Pulmonary vein isolation and left atrial complex-fractionated atrial electrograms ablation for persistent atrial fibrillation with phased radio frequency energy and multi-electrode catheters: efficacy and safety during 12 months follow-up

Abstract

Introduction

Atrial fibrillation (AF) often has a progressive nature, which may finally lead to persistent arrhythmias, refractory to even direct current cardioversion (DCCV). In a chronic phase many patients may have to turn to rate control in the absence of safe and effective drug therapy. A rising treatment even for patients with persistent AF is ablation,^1,2 with modification of the atrial substrate by means of linear lesions³ and/or ablation of complex-fractionated atrial electrograms (CFAE).^4,5

As conventional procedures with 3-D mapping and point-by-point ablation are often time consuming and complex,^3–5 radiofrequency (RF) ablation catheters, anatomically designed for ablation of specific parts of the left atrium, may become essential. A prior multi-centre pulmonary vein ablation catheter (PVAC)/multi-array septal catheter (MASC)/multi-array ablation catheter (MAAC) pilot study with 1.5 procedures in 50 patients with longstanding persistent AF demonstrated a reduction of >80% AF burden in 66% of patients, while 45% were free of AF and anti-arrhythmic drugs (AADs) at 20 months.⁶ In the present manuscript we provide further data on this new technology, describing the results of 1 year follow-up after treatment with the PVAC/MASC/MAAC catheters, in patients with longstanding persistent AF, in a single-centre study with an intensive follow-up programme, including multiple electrocardiogram (ECG) recordings, 7 days Holters, and event recordings.

Methods

Study population

The subjects of this study were patients with symptomatic longstanding persistent AF, resistant to at least one class I, or class III AAD, without a prior ablation procedure. Longstanding persistent AF was defined as continuous AF of >1 year duration.⁷ Eighty-nine patients were treated at the St Antonius Hospital, Nieuwegein, The Netherlands. The St Antonius Hospital Ethics Committee review board approved of the study and all patients gave informed consent to participate in the study.

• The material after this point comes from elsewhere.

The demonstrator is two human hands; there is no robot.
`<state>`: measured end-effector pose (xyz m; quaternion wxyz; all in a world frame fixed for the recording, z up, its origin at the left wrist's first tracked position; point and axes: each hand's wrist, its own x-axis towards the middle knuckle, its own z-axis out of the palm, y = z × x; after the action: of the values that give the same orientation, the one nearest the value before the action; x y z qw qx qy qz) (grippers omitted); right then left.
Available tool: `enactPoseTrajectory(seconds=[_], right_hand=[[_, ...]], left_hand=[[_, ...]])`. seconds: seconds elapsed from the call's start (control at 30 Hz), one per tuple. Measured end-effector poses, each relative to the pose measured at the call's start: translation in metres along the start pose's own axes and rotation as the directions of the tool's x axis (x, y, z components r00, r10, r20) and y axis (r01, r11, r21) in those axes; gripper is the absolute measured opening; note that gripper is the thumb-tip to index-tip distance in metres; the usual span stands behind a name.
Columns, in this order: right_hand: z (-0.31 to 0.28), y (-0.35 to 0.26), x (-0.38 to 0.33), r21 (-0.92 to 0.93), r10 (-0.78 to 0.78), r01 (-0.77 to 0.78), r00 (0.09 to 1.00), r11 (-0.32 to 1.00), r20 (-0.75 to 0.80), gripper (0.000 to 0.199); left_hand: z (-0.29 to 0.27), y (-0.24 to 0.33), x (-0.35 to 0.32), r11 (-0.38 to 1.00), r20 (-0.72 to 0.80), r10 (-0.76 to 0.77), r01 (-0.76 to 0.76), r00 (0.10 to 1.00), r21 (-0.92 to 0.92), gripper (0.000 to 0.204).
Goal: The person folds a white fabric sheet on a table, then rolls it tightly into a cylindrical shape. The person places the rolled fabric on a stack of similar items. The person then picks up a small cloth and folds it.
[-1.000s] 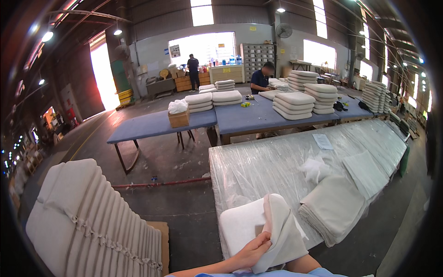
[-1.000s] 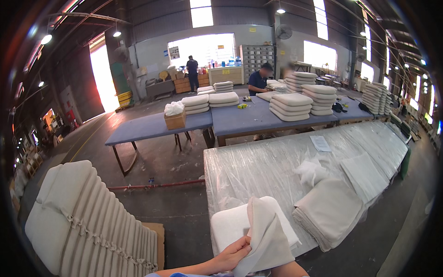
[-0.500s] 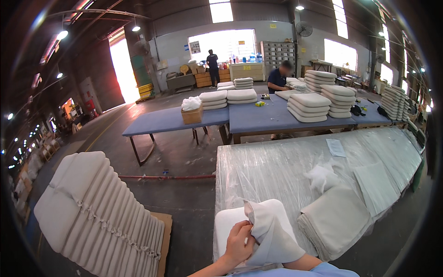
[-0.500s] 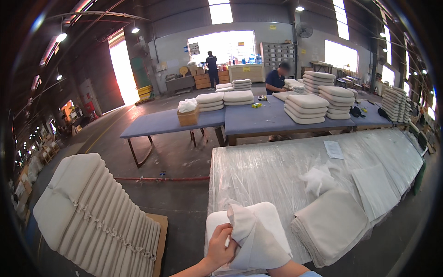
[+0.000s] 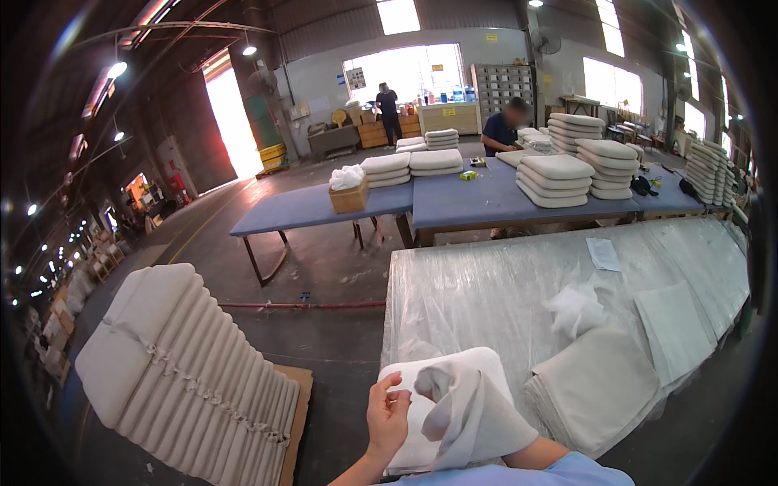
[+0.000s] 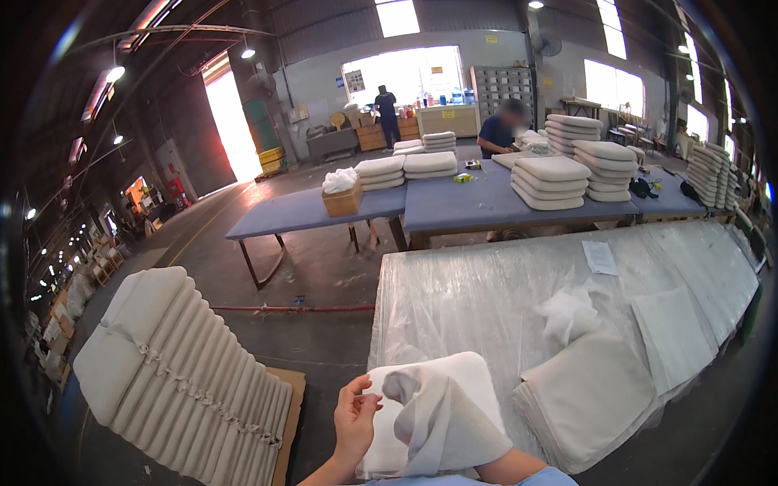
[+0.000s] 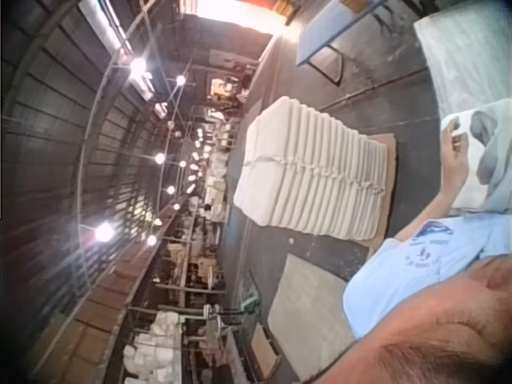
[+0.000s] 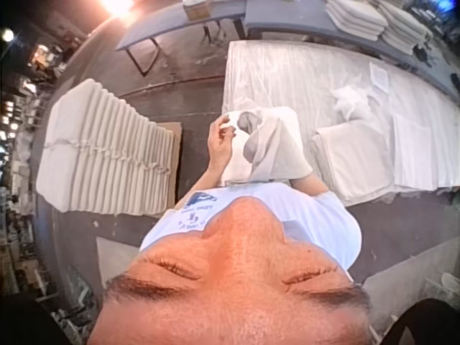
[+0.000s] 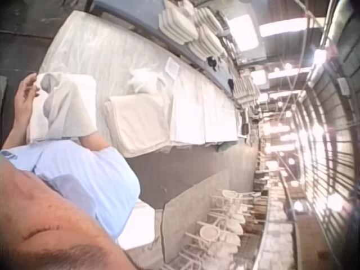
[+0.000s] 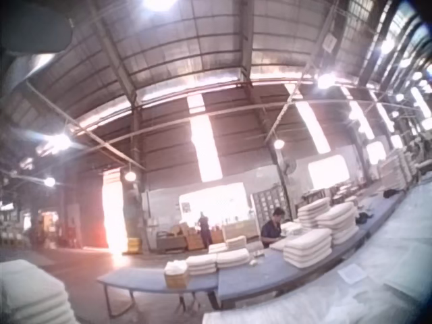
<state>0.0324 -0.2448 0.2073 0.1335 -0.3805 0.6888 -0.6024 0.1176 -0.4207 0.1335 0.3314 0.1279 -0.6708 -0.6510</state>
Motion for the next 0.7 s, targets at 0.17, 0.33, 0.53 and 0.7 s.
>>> enactPoseTrajectory(seconds=[0.17,0.33,0.53,0.7], right_hand=[[0.010,0.028,-0.002,-0.052,-0.029,0.032,0.998,0.998,0.049,0.042],[0.011,0.039,-0.003,-0.107,-0.042,0.050,0.996,0.993,0.080,0.046],[0.006,0.066,-0.013,-0.227,-0.080,0.100,0.992,0.969,0.095,0.050],[-0.012,0.061,0.016,-0.223,0.316,-0.294,0.946,0.930,0.073,0.056]], left_hand=[[-0.007,-0.005,0.002,0.999,0.025,-0.039,0.039,0.999,-0.002,0.013],[-0.002,-0.010,-0.003,0.999,-0.026,-0.044,0.043,0.999,-0.023,0.010],[-0.004,-0.027,-0.009,0.990,0.188,-0.126,0.134,0.974,-0.030,0.032],[-0.009,-0.022,-0.033,0.992,0.532,0.068,-0.001,0.844,-0.124,0.080]])
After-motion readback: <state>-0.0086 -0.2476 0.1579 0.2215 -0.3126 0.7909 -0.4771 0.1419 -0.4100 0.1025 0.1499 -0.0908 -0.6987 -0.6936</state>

Pre-procedural evaluation and the ablation procedure

Before the procedure all patients were screened by cardiac magnetic resonance imaging (MRI) and transthoracic echocardiography. Significant structural abnormalities including left ventricular ejection fraction <35%, mitral insufficiency >grade 2, aortic valve stenosis >grade 2, or left atrial (LA) diameter >55 mm were a contra-indication for ablation. A trans-oesophageal echocardiogram was performed within the week prior to ablation, to exclude LA appendage thrombus.

Before the procedure, patient history was taken and additional information, such as hypertension, amiodarone use, history of right atrial (RA) flutter, and RA flutter ablation were extracted from the patients’ case notes.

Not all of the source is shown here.